And?”
“And they’re not grounded, so if you’re pulling too much current from them, they tend to spark. That’s why you’ve got those burn marks on the slots. You can have either fumes or sparks, but you can’t have both.”
“You want to rewire the place and ground the power. Not cheap.”
“For starters. Lesson two: ether. We’ll be using it in quantity. It’s colorless, odorless and inflammable.”
“What’s the problem?”
“Not unflammable, inflammable, so the fumes can, and will, blow.”
“I hear you, Eric. Jesus, fix the sparks, then.”
“It doesn’t need sparks. Ether is heavier than air, so the vapors flow to ground level and then build up. Most lab fires happen when the fumes reach a wall socket and spontaneously ignite. You know the rest.”
Time and materials were needed to prep the place, all of which were alien to White, but my list of gear was old news because he and his organization were in the business of procuring them for their legions of pyromaniac amateurs.
“We got guys everywhere working for us, and our guys have guys working for them. Most of them are runners,” White began.
Runners, or coyotes, who worked at piecemealing together large stashes of matchbooks, road flares and cold medicine to avoid the Man’s eyes. One of Hoyle’s runners, so far down the chain nobody knew his name, used a counterfeit license, provided by the chain, for making certain purchases. He also used it to gain entry into a nightclub where he got hammered on some sugary girl drink, made the wrong move on the wrong woman and wouldn’t take no for an answer until he heard it from the doorman’s flashlight. The cops pulled him over later on a suspected DUI. They seized two gallons of hospital-grade iodine in his trunk. Coyote sobered up in County with eight gangbangers tattooed like a collective flesh-and-blood Sistine Chapel. He didn’t shower for four days pending arraignment and refused to call anyone.
He cut a deal and the DA cut him loose with a tapeworm stuck to his ribs.
“Get the bag, son,” White shouted over to his van.
The boy hopped out, dragging with him a large, plastic bundle. The drooling man-boy moved with an odd grace, shifting his weight and anchoring his feet, hauling the bag from the van. It struck the dirt with a noise like a coconut wrapped in a wet towel. As much as I didn’t want to look, I knew better than to look away.

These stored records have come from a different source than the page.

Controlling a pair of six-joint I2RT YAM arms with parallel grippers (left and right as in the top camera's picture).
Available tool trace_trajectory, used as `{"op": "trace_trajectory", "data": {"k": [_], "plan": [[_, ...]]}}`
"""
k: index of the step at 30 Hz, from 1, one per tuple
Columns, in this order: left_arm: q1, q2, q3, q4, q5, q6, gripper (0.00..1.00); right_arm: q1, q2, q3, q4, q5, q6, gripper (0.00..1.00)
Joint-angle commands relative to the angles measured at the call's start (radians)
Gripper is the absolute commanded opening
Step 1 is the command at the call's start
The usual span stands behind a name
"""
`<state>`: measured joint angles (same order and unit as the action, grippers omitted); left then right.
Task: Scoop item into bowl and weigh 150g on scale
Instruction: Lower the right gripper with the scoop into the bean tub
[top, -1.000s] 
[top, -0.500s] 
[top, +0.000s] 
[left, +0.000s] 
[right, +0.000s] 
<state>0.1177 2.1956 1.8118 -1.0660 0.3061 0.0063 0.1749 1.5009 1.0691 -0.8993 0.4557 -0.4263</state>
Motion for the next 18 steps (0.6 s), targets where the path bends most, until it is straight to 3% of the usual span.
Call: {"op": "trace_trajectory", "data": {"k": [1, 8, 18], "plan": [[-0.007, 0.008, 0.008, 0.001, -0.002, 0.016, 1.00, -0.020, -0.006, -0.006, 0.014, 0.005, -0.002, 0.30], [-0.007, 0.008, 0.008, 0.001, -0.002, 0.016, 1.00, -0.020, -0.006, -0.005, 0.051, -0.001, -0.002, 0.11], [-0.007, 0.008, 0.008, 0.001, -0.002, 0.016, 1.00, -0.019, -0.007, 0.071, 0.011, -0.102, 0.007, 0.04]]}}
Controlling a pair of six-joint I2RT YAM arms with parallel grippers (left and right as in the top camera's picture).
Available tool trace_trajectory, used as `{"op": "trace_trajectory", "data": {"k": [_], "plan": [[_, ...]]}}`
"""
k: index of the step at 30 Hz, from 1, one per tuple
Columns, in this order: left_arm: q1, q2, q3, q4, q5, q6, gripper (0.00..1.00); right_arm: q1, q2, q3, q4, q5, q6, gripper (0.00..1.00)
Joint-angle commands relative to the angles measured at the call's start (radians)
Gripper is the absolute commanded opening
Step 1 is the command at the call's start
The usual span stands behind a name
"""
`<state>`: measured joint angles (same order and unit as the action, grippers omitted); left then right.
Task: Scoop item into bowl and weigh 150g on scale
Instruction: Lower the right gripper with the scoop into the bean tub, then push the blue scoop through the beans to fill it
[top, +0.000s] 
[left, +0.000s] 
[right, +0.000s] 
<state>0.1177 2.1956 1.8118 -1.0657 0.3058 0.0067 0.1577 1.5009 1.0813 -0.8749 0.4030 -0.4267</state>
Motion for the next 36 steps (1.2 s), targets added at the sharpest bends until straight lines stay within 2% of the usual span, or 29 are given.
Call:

“My son does all of this,” said White. “Drains all of their fluids out and wraps them up. This happens if you fail a performance review and we fire you, like when this kid got scared and decided he could wear a tapeworm to a drop.”
The head looked mummified, wrapped in cheesecloth or surgical gauze with stains seeping through in different stages of yellow, red and brown. The body was wrapped in a single layer of chicken wire.
“We’ll dump him when we’re done here. Toe Tag weighed his stomach down with rocks so he’ll sink. The bottom feeders get throughthe chicken wire and pick the flesh from the bone. There’s catfish the size of dogs in some of the these lakes out here. You don’t want to order fish at any of the mom-and-pop joints between here and New Mexico.”
thirteen
I’ D SAY THE BUGS ARE MOCKING ME BUT THEY’RE NOT PROGRAMMED FOR THAT. The fuzzy logic of mockery doesn’t justify the engineering cost. Instead, they record everything with heat-sensitive cameras and motion-triggered microphones. They’re programmed to eat wallpaper paste, grease stains and bread crumbs, to shit into carpet, drop eggs into baseboard cracks, and they’re built for speed. I’ve only caught a few.
The autopsy project has taken on a life of its own as I take the lives of more bugs. Specimens lie splayed onto cardboard dug from the trash, stripped and pinned with paperclips and thumbtacks. I’ve checked antennae polarity between every possible configuration, without a spark, an arc or a hint of current.